Here’s one to make you pull out your calculator or your hair.
A growing number of retirees have stepped off the sidelines and headed back to work this year, but one thing that might surprise them is the impact that any income, even from part-time work, can have on their Social Security benefit.
I hear this all the time from retired family members, friends, and readers.
Roughly 1.5 million retirees have unretired and reentered the U.S. labor market over the past year, Nick Bunker, the director of economic research at Indeed Hiring Lab, told Yahoo Money.
“That’s more than 3% of retired workers who have made the decision to return to work, a continuation of a trend that started in the spring of last year,” he said.
The impetus for many has been soaring inflation and the volatility of the stock market rattling retirement accounts.
Unretiring is good news in my book. I’m a big fan of working as long as you can to build financial security to support a longer, healthier life span. And, of course, there are all the other good things that work in some fashion can provide like a social network, the psychological boost of feeling relevant and needed, and the mental engagement to use it before you lose it.
But the problem is some of those former retirees who were pushed out of the workforce due to a layoff or accepted early retirement packages in the first year or so of the pandemic decided to tap into their Social Security benefits for income. They were eligible if they were age 62 or older and figured it made sense to turn it on. I get that.
But that’s where things get tricky. The sweet new paychecks might trigger the Social Security retirement earnings test; a formula that withholds a portion of benefits if your wage income exceeds a set level.
“The Social Security earnings test is problematic even without the pandemic, but it's even more pronounced now,” Martha Shedden, president of the National Association of Registered Social Security Analysts (NARSSA), which has trained more than 3,000 advisors on how to help their clients make optimal Social Security decisions, told Yahoo Money. “There are quite a few people out there dealing with this because of what's happened in the past almost three years.”
Take a breath.
Here’s how it works. The earnings test applies only to people who are collecting Social Security between 62, the earliest age of eligibility, and their full retirement age — between 66 and 67, depending on the year you were born.
On the face of it, you’re allowed to claim Social Security retirement benefits while working. And the withheld benefits are not lost — Social Security recalculates monthly benefits when you reach full retirement age to credit back the withheld benefits.
But retirees caught in this situation are often baffled.
For instance, there can be months between when wage income is reported to the Social Security Administration and when Social Security starts withholding from your check. If you’re a contract worker, that sum might not be revealed until you file your taxes. As a result, you’re overpaid by their calculations, and you have to pay back the benefits.
“That’s not a good situation to be in,” Shedden said.
In general, the way the earnings test works is if you’re between age 62 and your full retirement age and earn over $19,600 this year (the limit is adjusted annually), and you're collecting Social Security, the administration will withhold $1 for every $2 over that limit.

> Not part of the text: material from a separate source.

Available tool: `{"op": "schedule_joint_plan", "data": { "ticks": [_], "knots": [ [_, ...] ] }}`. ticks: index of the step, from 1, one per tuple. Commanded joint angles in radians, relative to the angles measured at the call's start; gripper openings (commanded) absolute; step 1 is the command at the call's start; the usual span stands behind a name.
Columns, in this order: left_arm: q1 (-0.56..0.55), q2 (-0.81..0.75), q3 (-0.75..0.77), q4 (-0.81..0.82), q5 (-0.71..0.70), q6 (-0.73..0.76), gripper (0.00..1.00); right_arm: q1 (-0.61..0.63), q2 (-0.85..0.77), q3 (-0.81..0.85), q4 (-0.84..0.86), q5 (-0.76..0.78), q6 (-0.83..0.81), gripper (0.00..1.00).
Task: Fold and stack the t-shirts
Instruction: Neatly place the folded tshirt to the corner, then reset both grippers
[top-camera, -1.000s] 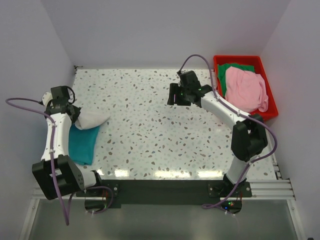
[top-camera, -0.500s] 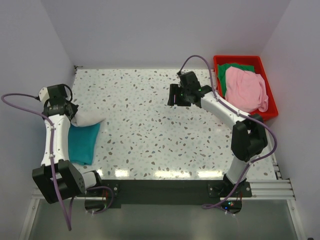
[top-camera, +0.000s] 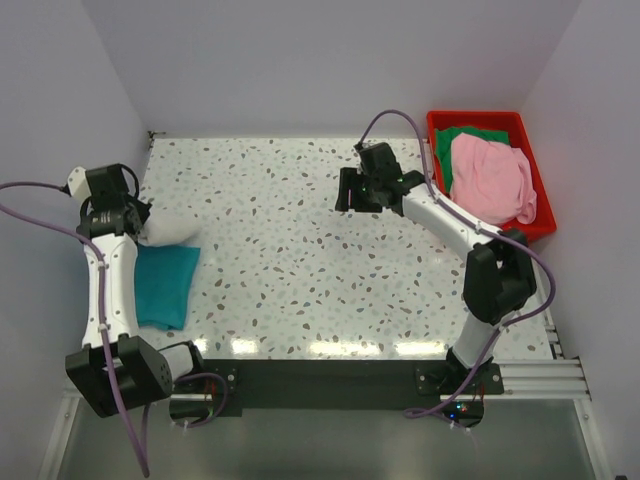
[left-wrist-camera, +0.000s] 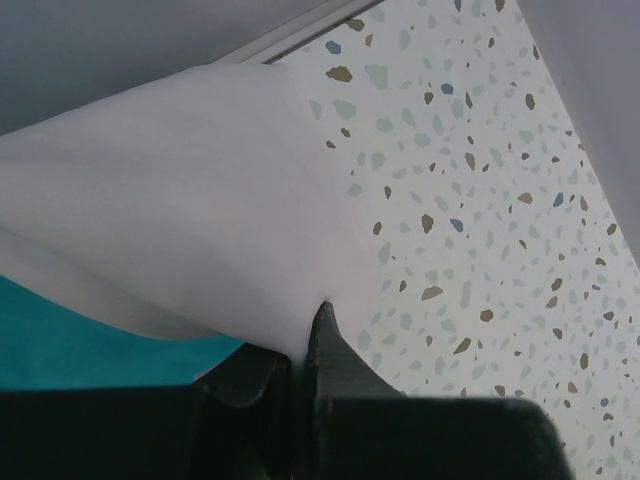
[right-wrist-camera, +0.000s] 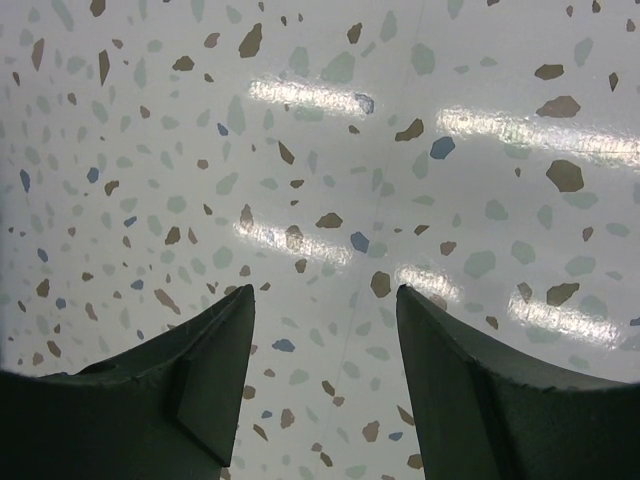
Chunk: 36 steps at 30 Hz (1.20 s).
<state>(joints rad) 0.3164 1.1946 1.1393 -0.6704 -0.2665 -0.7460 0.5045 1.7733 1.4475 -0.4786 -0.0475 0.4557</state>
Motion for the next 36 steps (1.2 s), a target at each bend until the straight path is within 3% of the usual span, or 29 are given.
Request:
{"op": "schedule_joint_plan", "data": {
  "ticks": [1,10,12,13,18,19,22,33,36],
  "knots": [
    [0.013,-0.05,0.033,0.014,-0.022,0.014,0.0,0.011,-0.078,-0.004,0.014,-0.003,0.003,0.62],
    [0.02,-0.128,-0.018,-0.08,-0.056,0.001,0.0,0.025,-0.146,-0.073,0.018,0.006,0.008,0.62],
    [0.019,-0.159,-0.07,-0.128,-0.095,-0.048,0.09,0.032,-0.159,-0.105,0.024,0.005,0.009,0.62],
    [0.02,-0.203,-0.096,-0.139,-0.106,-0.064,0.23,0.035,-0.173,-0.116,0.029,0.005,0.009,0.62],
    [0.02,-0.345,-0.213,-0.221,-0.158,-0.148,0.68,0.052,-0.216,-0.205,0.041,0.001,0.009,0.62],
    [0.02,-0.389,-0.219,-0.224,-0.158,-0.148,0.84,0.052,-0.224,-0.217,0.046,0.001,0.008,0.62],
    [0.02,-0.45,-0.225,-0.212,-0.136,-0.125,0.97,0.052,-0.25,-0.246,0.038,0.006,0.003,0.62],
    [0.018,-0.461,-0.269,0.015,0.206,0.028,1.0,0.054,-0.33,-0.306,0.043,0.029,0.012,0.62],
    [-0.043,-0.431,-0.288,0.101,0.262,0.016,1.0,0.054,-0.339,-0.303,0.028,0.044,0.003,0.62]
  ]
}}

For people hitting their full retirement age in 2022, the annual exempt amount is $51,960. This higher exempt amount applies only to earnings made in months prior to the month you hit your retirement age.
“This is a hot topic,” Justin Smith, a fee-only certified financial planner with Savant Wealth Management in Phoenix, Arizona, told Yahoo Money. “Lots of my clients are asking me about Social Security, and how it plays into their desire to keep working longer, or start a business, or consulting practice. They’re blurring the lines, which makes when to take Social Security a lot more complex.”
The good news is that the earnings test goes away at full retirement age. But it might make sense to put the brakes on taking the benefit until age 70.
“If your world changed, and you’re back at work and no longer need that income from Social Security, you can voluntarily suspend it and hit the pause button between full retirement age and 70,” Smith said. “You get to earn those delayed retirement credits, which is roughly an 8% per year annual increase.” The benefit increase stops when you reach age 70.
For unretirees who are pre-full retirement age, it's a whole different set of circumstances. You essentially have two options. Option one is you can withdraw your application for benefits in the first 12 months.
“That's a complete undo, and you can only do this one time,” Smith said. “That means you have to pay back the benefits you received. I don't see it all that often because people don't typically like to pay back those benefits.”
Of course, if you know for certain that you're going to be beneath that threshold, then you could have the best of both worlds where you're getting a Social Security check and a paycheck with no earnings test consequences.
In either case, your best move is to contact your local Social Security office once you have a handle on your income and decide whether you want to pause your benefit or withdraw your application.
One parting thought that I would be remiss to ignore here.
Even if your earnings are below the earnings test threshold, your extra income could trigger Social Security taxes.
If you file a federal tax return as an “individual” and your combined income is between $25,000 and $34,000, you may have to pay income tax on up to 50% of your benefits and if it is more than $34,000, up to 85% of your benefits may be taxable.
If you file a joint return, and you and your spouse have a combined income that is between $32,000 and $44,000, you may have to pay income tax on up to 50% of your benefits and more than $44,000, up to 85% of your benefits may be taxable.
And so it goes.
Kerry is a Senior Columnist and Senior Reporter at Yahoo Money.